Cummings Kara L, Tarleton Rick L
Center for Tropical and Emerging Global Diseases, 623 Biological Sciences Building, University of Georgia, Athens, GA 30602, USA.
Infect Immun. 2004 Jul;72(7):4081-9. doi: 10.1128/IAI.72.7.4081-4089.2004.
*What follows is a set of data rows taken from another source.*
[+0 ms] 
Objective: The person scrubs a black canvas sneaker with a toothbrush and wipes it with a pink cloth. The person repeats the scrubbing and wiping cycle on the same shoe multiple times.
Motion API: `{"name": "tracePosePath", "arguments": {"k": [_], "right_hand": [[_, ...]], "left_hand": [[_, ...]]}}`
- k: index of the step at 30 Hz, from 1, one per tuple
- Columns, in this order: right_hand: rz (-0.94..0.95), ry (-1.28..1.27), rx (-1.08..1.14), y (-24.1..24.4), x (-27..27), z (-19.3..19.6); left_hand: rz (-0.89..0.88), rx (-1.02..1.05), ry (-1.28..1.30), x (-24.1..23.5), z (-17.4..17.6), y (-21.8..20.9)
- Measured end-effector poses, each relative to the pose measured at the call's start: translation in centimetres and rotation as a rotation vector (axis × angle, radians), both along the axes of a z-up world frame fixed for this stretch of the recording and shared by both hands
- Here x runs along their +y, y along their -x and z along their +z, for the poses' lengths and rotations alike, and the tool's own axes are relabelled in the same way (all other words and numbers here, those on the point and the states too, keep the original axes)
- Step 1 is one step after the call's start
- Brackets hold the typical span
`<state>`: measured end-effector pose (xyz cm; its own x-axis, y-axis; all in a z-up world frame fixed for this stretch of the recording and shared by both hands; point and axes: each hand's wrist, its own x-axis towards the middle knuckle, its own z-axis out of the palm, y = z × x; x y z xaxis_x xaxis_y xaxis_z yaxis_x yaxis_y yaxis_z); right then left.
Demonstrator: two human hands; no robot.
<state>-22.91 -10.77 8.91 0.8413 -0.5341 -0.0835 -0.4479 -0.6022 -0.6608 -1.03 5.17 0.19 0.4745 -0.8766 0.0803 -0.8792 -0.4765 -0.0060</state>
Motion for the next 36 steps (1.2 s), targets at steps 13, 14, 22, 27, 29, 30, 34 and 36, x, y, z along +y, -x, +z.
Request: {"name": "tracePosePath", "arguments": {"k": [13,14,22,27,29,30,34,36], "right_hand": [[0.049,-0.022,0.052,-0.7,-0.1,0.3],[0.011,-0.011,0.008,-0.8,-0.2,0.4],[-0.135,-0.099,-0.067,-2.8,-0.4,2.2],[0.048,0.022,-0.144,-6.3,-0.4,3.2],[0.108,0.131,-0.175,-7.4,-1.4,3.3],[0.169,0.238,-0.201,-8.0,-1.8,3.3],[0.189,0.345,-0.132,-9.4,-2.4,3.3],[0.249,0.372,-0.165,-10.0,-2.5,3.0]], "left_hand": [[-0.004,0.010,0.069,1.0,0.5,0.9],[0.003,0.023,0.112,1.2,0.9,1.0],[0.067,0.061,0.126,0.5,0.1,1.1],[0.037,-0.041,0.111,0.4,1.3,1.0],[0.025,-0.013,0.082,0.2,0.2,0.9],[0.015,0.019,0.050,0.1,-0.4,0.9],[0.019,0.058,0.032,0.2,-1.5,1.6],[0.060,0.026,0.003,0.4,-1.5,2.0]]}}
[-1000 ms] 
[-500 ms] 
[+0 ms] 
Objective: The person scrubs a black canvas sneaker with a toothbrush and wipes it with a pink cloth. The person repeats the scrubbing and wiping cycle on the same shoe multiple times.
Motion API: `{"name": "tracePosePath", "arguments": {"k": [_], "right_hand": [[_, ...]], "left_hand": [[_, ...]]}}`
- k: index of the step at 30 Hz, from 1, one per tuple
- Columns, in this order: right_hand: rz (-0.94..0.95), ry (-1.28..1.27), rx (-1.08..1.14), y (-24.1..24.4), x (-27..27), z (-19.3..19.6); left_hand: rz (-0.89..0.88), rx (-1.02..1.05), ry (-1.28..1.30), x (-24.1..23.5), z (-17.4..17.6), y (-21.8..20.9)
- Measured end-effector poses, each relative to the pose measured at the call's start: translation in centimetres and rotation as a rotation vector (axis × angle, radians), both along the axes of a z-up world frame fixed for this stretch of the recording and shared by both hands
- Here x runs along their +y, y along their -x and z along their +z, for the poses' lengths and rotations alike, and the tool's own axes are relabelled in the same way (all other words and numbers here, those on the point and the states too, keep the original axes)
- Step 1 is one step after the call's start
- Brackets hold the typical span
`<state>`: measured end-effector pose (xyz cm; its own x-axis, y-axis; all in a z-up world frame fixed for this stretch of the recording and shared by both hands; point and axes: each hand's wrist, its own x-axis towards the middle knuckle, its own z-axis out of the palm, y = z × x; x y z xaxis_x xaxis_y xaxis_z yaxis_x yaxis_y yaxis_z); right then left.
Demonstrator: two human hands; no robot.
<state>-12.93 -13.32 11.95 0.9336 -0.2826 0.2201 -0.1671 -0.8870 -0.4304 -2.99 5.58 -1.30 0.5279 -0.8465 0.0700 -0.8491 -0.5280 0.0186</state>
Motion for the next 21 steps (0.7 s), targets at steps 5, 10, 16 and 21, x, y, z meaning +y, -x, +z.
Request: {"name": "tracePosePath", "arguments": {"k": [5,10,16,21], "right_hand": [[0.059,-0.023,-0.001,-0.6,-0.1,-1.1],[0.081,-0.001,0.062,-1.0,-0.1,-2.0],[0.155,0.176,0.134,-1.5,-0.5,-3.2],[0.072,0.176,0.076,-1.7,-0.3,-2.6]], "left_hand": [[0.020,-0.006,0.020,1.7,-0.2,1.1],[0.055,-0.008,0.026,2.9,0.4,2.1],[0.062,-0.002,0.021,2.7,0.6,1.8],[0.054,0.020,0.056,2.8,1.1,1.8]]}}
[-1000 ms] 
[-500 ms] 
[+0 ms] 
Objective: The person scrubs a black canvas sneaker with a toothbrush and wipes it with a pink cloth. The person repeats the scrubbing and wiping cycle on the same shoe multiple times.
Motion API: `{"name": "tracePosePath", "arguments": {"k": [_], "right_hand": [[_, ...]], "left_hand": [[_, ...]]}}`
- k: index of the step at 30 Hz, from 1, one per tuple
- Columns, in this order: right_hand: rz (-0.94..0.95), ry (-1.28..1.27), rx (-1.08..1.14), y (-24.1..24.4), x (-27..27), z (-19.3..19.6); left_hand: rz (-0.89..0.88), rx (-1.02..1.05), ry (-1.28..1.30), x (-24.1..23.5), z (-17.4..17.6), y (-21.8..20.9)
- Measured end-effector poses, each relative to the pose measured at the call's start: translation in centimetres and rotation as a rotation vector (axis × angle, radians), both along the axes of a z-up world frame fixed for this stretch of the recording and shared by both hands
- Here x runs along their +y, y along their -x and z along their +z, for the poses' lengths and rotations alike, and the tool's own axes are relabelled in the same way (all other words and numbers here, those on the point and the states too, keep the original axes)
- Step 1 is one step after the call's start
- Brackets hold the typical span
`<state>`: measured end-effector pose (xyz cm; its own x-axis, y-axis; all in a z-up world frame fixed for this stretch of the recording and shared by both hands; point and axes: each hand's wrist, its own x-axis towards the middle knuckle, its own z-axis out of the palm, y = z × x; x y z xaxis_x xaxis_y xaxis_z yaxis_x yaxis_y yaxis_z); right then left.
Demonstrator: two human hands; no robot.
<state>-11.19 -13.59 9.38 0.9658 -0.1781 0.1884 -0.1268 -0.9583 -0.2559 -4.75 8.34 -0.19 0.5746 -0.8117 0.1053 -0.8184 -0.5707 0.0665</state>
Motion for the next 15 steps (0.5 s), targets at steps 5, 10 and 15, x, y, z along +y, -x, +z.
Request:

Immune control of many intracellular pathogens, including Trypanosoma cruzi, is reported to be dependent on the production of nitric oxide. In this study, we show that mice deficient in inducible nitric oxide synthase (iNOS or NOS2) exhibit resistance to T. cruzi infection that is comparable to that of wild-type mice. This is the case for two iNOS-deficient mouse strains, Nos2(tm1Lau) and Nos2 N5, infected with the Brazil or Tulahuen strain of T. cruzi. In all cases, blood parasitemia, tissue parasite load, and survival rates are similar between wild-type and iNOS-deficient mice. In contrast, both wild-type and Nos2(tm1Lau) mice died within 32 days postinfection when treated with the nitric oxide synthase inhibitor aminoguanidine. Increased transcription of NOS1 or NOS3 is not found in iNOS-knockout (KO) mice, indicating that the absence of nitric oxide production through iNOS is not compensated for by increased production of other NOS isoforms. However, Nos2(tm1Lau) mice exhibit enhanced expression of tumor necrosis factor alpha, interleukin-1, and macrophage inflammatory protein 1alpha compared to that of wild-type mice, and these alterations may in part compensate for the lack of iNOS. These results clearly show that iNOS is not required for control of T. cruzi infection in mice.
据报道,包括克氏锥虫在内的许多细胞内病原体的免疫控制依赖于一氧化氮的产生。在本研究中,我们发现诱导型一氧化氮合酶(iNOS或NOS2)缺陷的小鼠对克氏锥虫感染表现出与野生型小鼠相当的抵抗力。感染巴西株或图拉韦恩株克氏锥虫的两种iNOS缺陷小鼠品系Nos2(tm1Lau)和Nos2 N5就是这种情况。在所有情况下,野生型和iNOS缺陷小鼠之间的血中寄生虫血症、组织寄生虫负荷和存活率相似。相比之下,野生型和Nos2(tm1Lau)小鼠在用一氧化氮合酶抑制剂氨基胍治疗后,在感染后32天内死亡。在iNOS基因敲除(KO)小鼠中未发现NOS1或NOS3转录增加,这表明iNOS产生一氧化氮的缺失并未被其他NOS同工型的增加所补偿。然而,与野生型小鼠相比,Nos2(tm1Lau)小鼠表现出肿瘤坏死因子α、白细胞介素-1和巨噬细胞炎性蛋白1α的表达增强,这些改变可能部分补偿了iNOS的缺乏。这些结果清楚地表明,iNOS对于小鼠控制克氏锥虫感染不是必需的。